▸ **ACTION ITEM**
Lines that contain "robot": how many are there in the listing below? Answer with a number and nothing more.
>>>
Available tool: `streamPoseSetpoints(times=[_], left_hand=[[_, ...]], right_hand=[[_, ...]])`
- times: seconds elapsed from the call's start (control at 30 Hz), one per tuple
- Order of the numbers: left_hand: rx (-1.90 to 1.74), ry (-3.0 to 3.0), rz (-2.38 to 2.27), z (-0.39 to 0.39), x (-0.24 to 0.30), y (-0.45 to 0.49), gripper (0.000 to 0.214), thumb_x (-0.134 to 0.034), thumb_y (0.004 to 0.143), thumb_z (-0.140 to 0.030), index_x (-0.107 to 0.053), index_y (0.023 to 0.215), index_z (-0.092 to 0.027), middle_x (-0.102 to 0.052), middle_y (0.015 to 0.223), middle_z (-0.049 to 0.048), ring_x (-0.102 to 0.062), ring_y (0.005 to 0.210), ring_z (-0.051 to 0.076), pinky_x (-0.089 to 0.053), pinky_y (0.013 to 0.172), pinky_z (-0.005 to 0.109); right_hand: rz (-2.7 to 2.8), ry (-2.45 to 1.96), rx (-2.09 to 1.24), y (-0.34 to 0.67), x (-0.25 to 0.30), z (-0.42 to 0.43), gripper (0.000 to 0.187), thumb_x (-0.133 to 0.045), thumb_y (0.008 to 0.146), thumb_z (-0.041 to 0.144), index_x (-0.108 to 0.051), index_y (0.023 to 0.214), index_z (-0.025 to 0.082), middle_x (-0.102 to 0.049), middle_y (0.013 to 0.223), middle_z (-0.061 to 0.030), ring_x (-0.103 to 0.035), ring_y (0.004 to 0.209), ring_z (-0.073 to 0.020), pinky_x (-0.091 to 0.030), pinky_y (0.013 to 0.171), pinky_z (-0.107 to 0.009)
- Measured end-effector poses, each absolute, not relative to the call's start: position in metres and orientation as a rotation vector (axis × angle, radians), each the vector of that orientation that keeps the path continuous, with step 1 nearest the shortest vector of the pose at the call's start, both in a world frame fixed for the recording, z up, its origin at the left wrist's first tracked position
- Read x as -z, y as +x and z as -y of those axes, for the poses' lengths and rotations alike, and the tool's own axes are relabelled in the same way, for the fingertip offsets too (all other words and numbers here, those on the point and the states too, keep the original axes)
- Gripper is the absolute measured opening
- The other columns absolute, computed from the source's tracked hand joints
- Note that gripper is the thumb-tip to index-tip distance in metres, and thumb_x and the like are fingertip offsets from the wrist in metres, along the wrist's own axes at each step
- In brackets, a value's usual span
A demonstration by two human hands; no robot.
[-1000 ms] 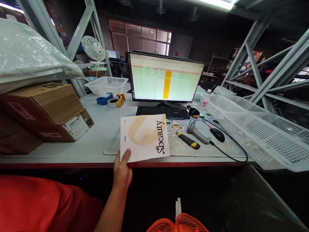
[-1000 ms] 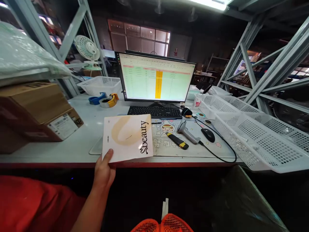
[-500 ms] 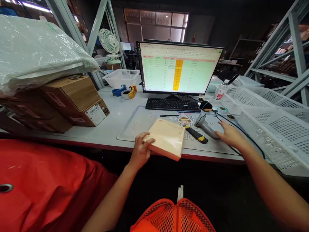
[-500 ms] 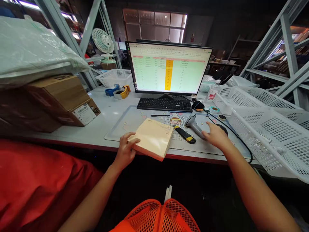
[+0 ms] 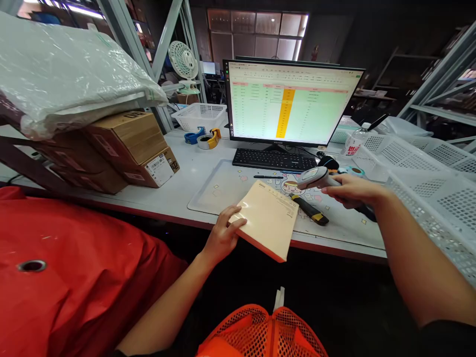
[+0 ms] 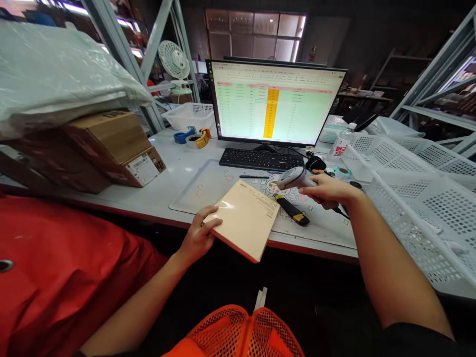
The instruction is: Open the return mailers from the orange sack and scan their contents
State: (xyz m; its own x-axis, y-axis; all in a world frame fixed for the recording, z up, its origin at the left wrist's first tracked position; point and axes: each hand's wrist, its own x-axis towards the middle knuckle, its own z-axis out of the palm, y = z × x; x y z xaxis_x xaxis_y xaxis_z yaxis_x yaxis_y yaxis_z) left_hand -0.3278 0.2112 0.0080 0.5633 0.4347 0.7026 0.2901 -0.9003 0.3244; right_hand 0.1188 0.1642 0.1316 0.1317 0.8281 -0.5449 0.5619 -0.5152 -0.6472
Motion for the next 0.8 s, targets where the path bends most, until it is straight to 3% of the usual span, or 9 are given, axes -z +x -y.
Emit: streamPoseSetpoints(times=[0.2, 0.3, 0.37, 0.43, 0.5, 0.57, 0.7, 0.8], left_hand=[[-1.23, 2.633, -0.568, -0.21, -0.019, -0.318, 0.049, -0.056, 0.088, 0.008, -0.059, 0.127, -0.022, -0.058, 0.145, 0.0168, -0.052, 0.144, 0.033, -0.057, 0.111, 0.055], [-1.241, 2.551, -0.532, -0.212, -0.025, -0.322, 0.05, -0.059, 0.09, 0.003, -0.056, 0.132, -0.024, -0.065, 0.137, 0.0145, -0.058, 0.139, 0.03, -0.056, 0.112, 0.053], [-1.283, 2.485, -0.532, -0.214, -0.028, -0.327, 0.051, -0.061, 0.091, 0.0, -0.056, 0.135, -0.025, -0.068, 0.131, 0.0122, -0.062, 0.134, 0.028, -0.056, 0.111, 0.05], [-1.335, 2.403, -0.577, -0.217, -0.029, -0.332, 0.052, -0.066, 0.093, -0.005, -0.055, 0.139, -0.027, -0.07, 0.128, 0.0109, -0.066, 0.128, 0.026, -0.057, 0.109, 0.046], [-1.436, 2.273, -0.694, -0.224, -0.027, -0.333, 0.056, -0.073, 0.093, -0.014, -0.053, 0.143, -0.028, -0.069, 0.128, 0.0109, -0.069, 0.124, 0.025, -0.058, 0.106, 0.04], [-1.585, 2.038, -0.853, -0.236, -0.025, -0.328, 0.065, -0.08, 0.092, -0.027, -0.049, 0.149, -0.027, -0.066, 0.134, 0.0124, -0.068, 0.124, 0.024, -0.057, 0.105, 0.036], [-1.537, 1.582, -1.022, -0.269, -0.027, -0.308, 0.087, -0.08, 0.089, -0.053, -0.037, 0.157, -0.022, -0.065, 0.135, 0.0163, -0.068, 0.124, 0.027, -0.056, 0.106, 0.039], [-1.228, 1.519, -1.102, -0.29, -0.027, -0.297, 0.093, -0.083, 0.075, -0.071, -0.054, 0.142, -0.014, -0.071, 0.126, 0.0188, -0.07, 0.12, 0.034, -0.056, 0.106, 0.046]], right_hand=[[1.495, -1.898, -1.591, 0.073, -0.194, -0.185, 0.054, -0.085, 0.078, 0.068, -0.058, 0.094, 0.024, -0.048, 0.059, 0.006, -0.035, 0.039, -0.0067, -0.021, 0.035, -0.021], [1.502, -2.0, -1.437, 0.071, -0.182, -0.192, 0.053, -0.082, 0.079, 0.069, -0.063, 0.1, 0.024, -0.05, 0.058, 0.005, -0.033, 0.037, -0.0073, -0.02, 0.036, -0.022], [1.52, -2.131, -1.167, 0.082, -0.157, -0.193, 0.052, -0.075, 0.086, 0.069, -0.066, 0.108, 0.023, -0.058, 0.064, 0.0011, -0.038, 0.039, -0.0092, -0.025, 0.038, -0.024], [1.573, -2.34, -0.781, 0.098, -0.125, -0.192, 0.045, -0.067, 0.094, 0.061, -0.067, 0.112, 0.02, -0.07, 0.082, -0.0068, -0.057, 0.054, -0.0149, -0.04, 0.049, -0.026], [1.588, -2.534, -0.449, 0.112, -0.092, -0.188, 0.037, -0.06, 0.1, 0.049, -0.068, 0.114, 0.016, -0.075, 0.105, -0.0143, -0.072, 0.086, -0.0235, -0.051, 0.07, -0.03], [1.532, -2.667, -0.323, 0.12, -0.064, -0.181, 0.035, -0.056, 0.101, 0.038, -0.067, 0.121, 0.012, -0.074, 0.12, -0.0198, -0.072, 0.107, -0.0299, -0.053, 0.084, -0.034], [1.439, -2.788, -0.33, 0.122, -0.042, -0.17, 0.044, -0.058, 0.099, 0.039, -0.065, 0.131, 0.009, -0.074, 0.123, -0.0235, -0.072, 0.111, -0.0354, -0.054, 0.09, -0.042], [1.42, -2.749, -0.166, 0.117, -0.053, -0.18, 0.052, -0.049, 0.104, 0.043, -0.061, 0.141, 0.007, -0.069, 0.134, -0.0252, -0.066, 0.126, -0.0368, -0.051, 0.102, -0.044]])
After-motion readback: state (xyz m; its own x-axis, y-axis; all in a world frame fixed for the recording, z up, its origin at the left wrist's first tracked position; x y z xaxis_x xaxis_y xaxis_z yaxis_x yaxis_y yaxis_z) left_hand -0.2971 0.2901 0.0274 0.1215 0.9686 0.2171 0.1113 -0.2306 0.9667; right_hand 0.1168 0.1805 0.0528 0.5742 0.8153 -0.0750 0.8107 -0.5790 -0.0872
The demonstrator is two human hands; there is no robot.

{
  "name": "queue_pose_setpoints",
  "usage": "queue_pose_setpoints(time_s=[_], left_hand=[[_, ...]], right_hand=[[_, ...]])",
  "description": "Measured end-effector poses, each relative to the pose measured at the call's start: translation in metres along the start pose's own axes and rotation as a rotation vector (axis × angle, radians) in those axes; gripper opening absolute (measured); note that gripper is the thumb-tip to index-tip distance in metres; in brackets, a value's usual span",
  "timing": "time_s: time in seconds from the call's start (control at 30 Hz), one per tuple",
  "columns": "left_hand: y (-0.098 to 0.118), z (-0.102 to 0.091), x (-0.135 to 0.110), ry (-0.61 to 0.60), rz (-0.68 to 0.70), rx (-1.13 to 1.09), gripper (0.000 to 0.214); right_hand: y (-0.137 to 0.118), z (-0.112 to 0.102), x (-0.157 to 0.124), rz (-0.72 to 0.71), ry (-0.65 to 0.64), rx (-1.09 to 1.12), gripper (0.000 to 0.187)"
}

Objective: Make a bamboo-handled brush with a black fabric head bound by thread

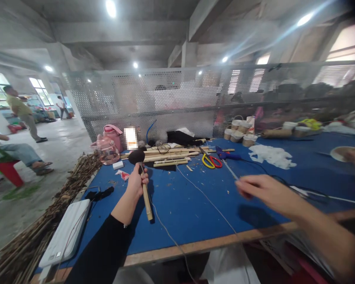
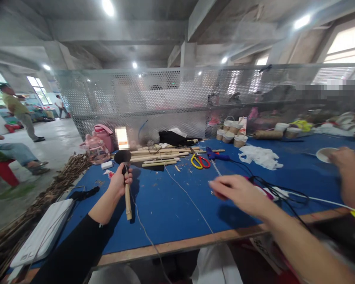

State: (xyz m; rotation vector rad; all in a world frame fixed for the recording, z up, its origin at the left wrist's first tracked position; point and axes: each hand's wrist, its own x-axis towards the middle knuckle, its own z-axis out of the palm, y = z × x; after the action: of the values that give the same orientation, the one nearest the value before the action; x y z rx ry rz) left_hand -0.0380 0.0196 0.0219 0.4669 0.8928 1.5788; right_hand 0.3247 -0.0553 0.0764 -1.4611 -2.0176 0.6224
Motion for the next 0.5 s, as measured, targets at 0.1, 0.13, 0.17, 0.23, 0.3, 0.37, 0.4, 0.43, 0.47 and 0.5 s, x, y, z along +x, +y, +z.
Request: queue_pose_setpoints(time_s=[0.1,0.13,0.17,0.23,0.3,0.37,0.4,0.43,0.47,0.5], left_hand=[[-0.001,0.002,-0.002,0.01,0.027,0.018,0.02],[-0.002,0.003,-0.003,0.019,0.034,0.027,0.02],[-0.003,0.003,-0.004,0.029,0.039,0.038,0.021],[-0.004,0.004,-0.004,0.046,0.045,0.059,0.022],[-0.005,0.004,-0.005,0.051,0.056,0.077,0.025],[-0.005,0.005,-0.006,0.054,0.068,0.087,0.028],[-0.005,0.006,-0.006,0.059,0.073,0.092,0.029],[-0.005,0.006,-0.006,0.064,0.078,0.096,0.03],[-0.005,0.006,-0.006,0.069,0.08,0.099,0.03],[-0.005,0.006,-0.006,0.073,0.081,0.098,0.03]], right_hand=[[-0.017,0.046,0.083,-0.049,-0.194,-0.045,0.033],[-0.021,0.064,0.112,-0.069,-0.163,-0.13,0.029],[-0.024,0.081,0.139,-0.038,-0.118,-0.224,0.026],[-0.029,0.11,0.186,0.019,-0.062,-0.29,0.026],[-0.033,0.131,0.22,0.088,-0.004,-0.352,0.033],[-0.034,0.145,0.24,0.154,0.023,-0.406,0.037],[-0.034,0.149,0.247,0.182,0.02,-0.426,0.038],[-0.034,0.153,0.252,0.2,0.008,-0.442,0.039],[-0.035,0.155,0.256,0.205,-0.006,-0.454,0.038],[-0.036,0.155,0.26,0.192,-0.016,-0.469,0.036]])
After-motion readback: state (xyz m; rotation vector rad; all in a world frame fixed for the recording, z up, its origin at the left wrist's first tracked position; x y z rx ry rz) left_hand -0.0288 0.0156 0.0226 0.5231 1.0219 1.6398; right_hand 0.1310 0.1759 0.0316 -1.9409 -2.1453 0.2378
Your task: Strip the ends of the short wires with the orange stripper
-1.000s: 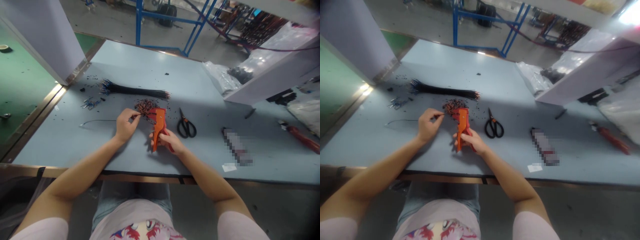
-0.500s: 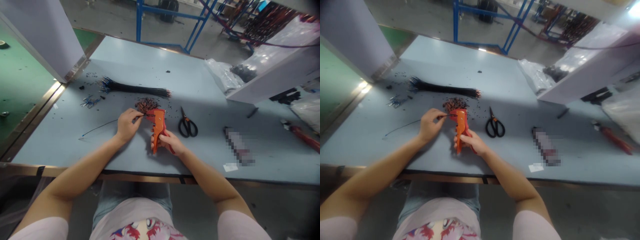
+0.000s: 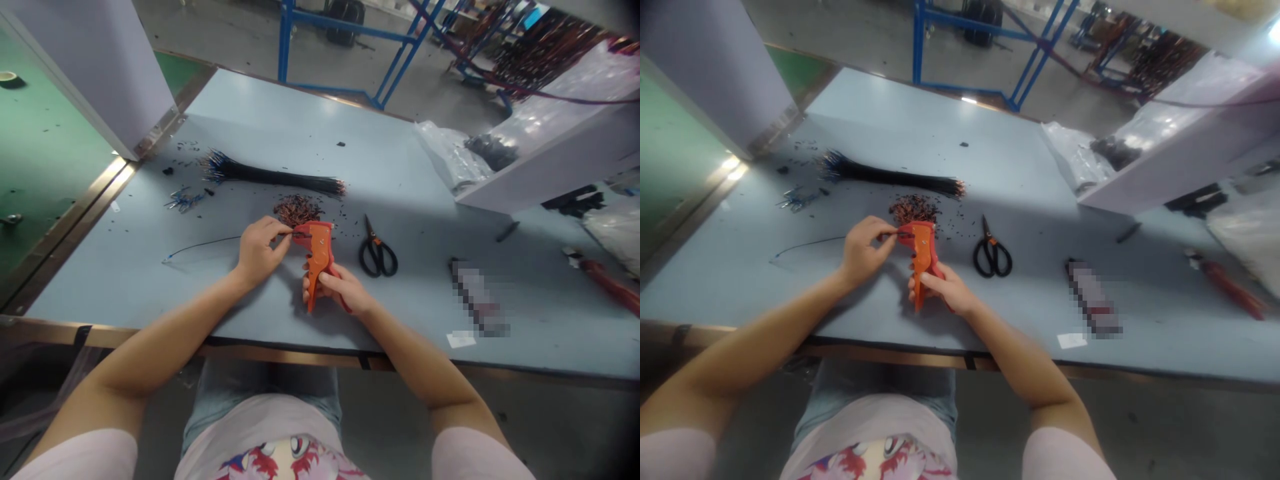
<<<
▸ **RESPONSE BOX**
2